When premature labor develops and cannot be stopped by medical intervention, plans for appropriate management of a premature baby and the mother are made, which may involve transport of the mother to a center with facilities to care for premature infants. In some cases, steroids may be given to the mother in order to facilitate lung maturity in the premature infant.
To assure support of the respiratory and cardiac systems and anticipate other common problems associated with prematurity, immediate evaluation and, if necessary, resuscitation takes place after delivery. The infant will be admitted to or transported to a high-risk nursery with personnel trained in the care of premature infants.
The infant is placed under a warmer or in an isolette with controlled temperatures where careful observation and care can be given.
Feeding may be administered by inserting a tube into the stomach, since infants usually are unable to coordinate sucking and swallowing before 34 weeks gestation. Intravenous feeding may be indicated in extremely premature infants.

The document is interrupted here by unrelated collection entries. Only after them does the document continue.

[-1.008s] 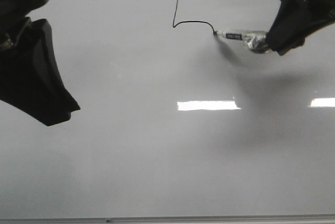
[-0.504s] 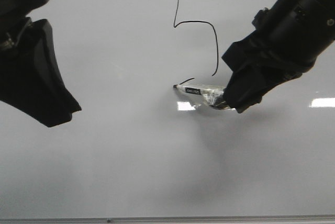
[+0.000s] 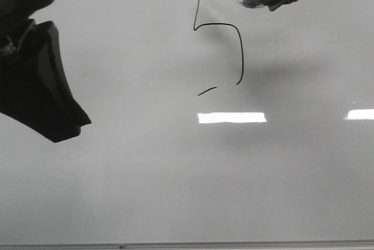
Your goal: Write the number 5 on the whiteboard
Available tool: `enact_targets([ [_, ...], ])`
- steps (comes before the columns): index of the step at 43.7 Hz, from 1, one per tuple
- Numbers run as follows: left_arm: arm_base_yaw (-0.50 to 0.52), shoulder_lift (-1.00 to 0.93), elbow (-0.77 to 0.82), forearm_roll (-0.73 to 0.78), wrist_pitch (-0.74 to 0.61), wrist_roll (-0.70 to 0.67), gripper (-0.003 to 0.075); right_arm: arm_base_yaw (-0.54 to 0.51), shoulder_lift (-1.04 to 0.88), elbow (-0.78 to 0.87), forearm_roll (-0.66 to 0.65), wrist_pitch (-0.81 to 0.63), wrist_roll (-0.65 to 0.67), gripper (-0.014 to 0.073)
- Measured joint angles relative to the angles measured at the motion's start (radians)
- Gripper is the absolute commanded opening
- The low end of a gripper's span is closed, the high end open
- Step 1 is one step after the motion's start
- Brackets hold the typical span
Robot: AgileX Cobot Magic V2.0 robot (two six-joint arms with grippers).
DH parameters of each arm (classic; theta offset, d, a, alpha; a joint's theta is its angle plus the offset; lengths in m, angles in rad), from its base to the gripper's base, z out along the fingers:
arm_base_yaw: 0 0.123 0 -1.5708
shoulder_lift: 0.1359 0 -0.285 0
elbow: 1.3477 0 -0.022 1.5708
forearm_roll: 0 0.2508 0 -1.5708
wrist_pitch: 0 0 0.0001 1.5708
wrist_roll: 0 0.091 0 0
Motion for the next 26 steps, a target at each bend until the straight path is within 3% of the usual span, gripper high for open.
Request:
enact_targets([
  [26, 0.0, 0.0, 0.0, 0.0, 0.002, 0.0, -0.002, 0.0, 0.123, -0.068, 0.0, 0.017, 0.0, -0.0063],
])
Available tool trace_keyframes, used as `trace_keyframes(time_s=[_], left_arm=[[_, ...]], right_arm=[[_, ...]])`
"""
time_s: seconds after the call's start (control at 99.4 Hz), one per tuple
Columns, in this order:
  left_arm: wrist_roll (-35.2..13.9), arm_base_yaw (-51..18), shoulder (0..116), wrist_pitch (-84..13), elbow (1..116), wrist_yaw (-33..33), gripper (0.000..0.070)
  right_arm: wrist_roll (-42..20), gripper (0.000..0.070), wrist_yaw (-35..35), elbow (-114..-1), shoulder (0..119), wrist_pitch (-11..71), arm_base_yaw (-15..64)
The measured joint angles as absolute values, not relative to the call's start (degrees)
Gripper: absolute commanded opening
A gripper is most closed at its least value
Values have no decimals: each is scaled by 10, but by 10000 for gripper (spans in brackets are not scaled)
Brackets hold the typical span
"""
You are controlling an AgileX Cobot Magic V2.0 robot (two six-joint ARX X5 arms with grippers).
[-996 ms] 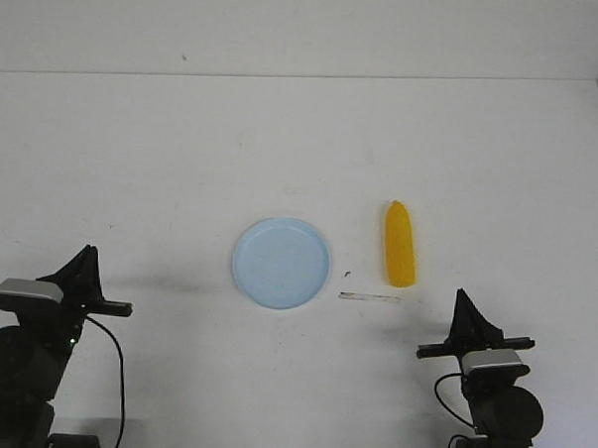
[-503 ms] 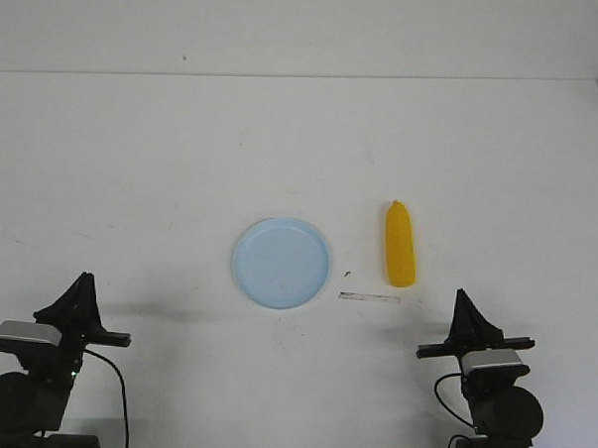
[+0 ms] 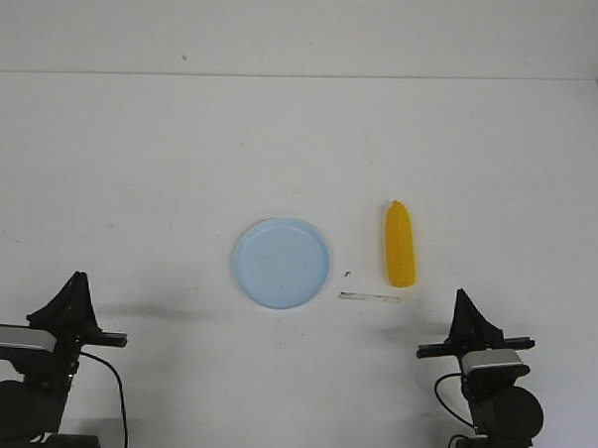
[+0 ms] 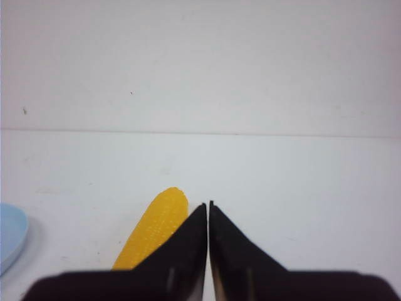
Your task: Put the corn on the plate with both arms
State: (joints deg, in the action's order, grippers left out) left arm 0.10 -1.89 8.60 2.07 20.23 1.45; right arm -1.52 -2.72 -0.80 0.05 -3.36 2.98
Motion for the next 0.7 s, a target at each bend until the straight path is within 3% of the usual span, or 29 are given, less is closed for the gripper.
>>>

Depending on the degree of prematurity, the infant may not start breathing after birth, or respiratory efforts may be inadequate to expand the chest and deliver oxygen to the infant's body. In such cases, a breathing tube is inserted into the infant's trachea, and artificial breathing is delivered by a respirator. Supplemental oxygen is given. (See Respiratory Distress Syndrome.)
Nursery care is needed until the infant is able to take oral feedings, maintain body temperature, and achieve a body weight of about 5 pounds. However, other problems may complicate treatment, especially for very small infants, which could prolong the hospital stay.